Summary
Procter & Gamble (PG) reported its first quarter results for fiscal year 2001, ending September 30, 2001. Net sales decreased slightly to $9.77 billion from $9.97 billion in the prior year period. Net earnings were $1.10 billion, or $0.79 per diluted share, down from $1.16 billion, or $0.82 per diluted share, in the prior year. This decline was largely impacted by a $238 million after-tax restructuring charge related to the company's "Organization 2005" initiative. Excluding restructuring charges and prior period goodwill amortization, "core" net earnings were $1.34 billion, or $0.96 per diluted share, demonstrating underlying operational strength. The company saw significant growth in its Health Care segment, driven by oral care, pet nutrition, and pharmaceuticals, with notable contributions from the Spinbrush and Whitestrips products. The adoption of new accounting standards (SFAS No. 141 and 142) starting July 1, 2001, eliminated goodwill amortization, positively impacting future earnings and shifting the focus to annual impairment testing.
Key Highlights
- 1Net sales for the quarter were $9.77 billion, a slight decrease from $9.97 billion in the prior year, impacted by foreign exchange and divestitures in certain segments.
- 2Net earnings were $1.10 billion ($0.79 per diluted share), down from $1.16 billion ($0.82 per diluted share) due to a significant $238 million after-tax restructuring charge.
- 3Excluding restructuring charges and prior period goodwill amortization, core net earnings were $1.34 billion ($0.96 per diluted share), indicating strong underlying performance.

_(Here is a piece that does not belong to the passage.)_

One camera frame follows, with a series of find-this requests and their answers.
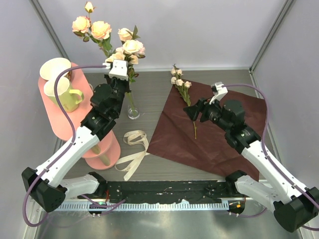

- 4The Health Care segment showed robust growth, with net sales up 21% and net earnings up 73%, driven by oral care, pet nutrition, and pharmaceuticals, including new product contributions like Spinbrush and Whitestrips.
- 5Effective July 1, 2001, PG adopted SFAS No. 141 and 142, eliminating goodwill amortization and shifting to annual impairment testing, which will positively impact future reported earnings.
- 6Cash flow from operations remained strong at $1.3 billion, an increase from $1.1 billion in the prior year, driven by improvements in working capital.
- 7The company is actively managing its portfolio, with divestitures impacting some segments (e.g., Fabric & Home Care, Beauty Care) while others show strong growth (e.g., Health Care).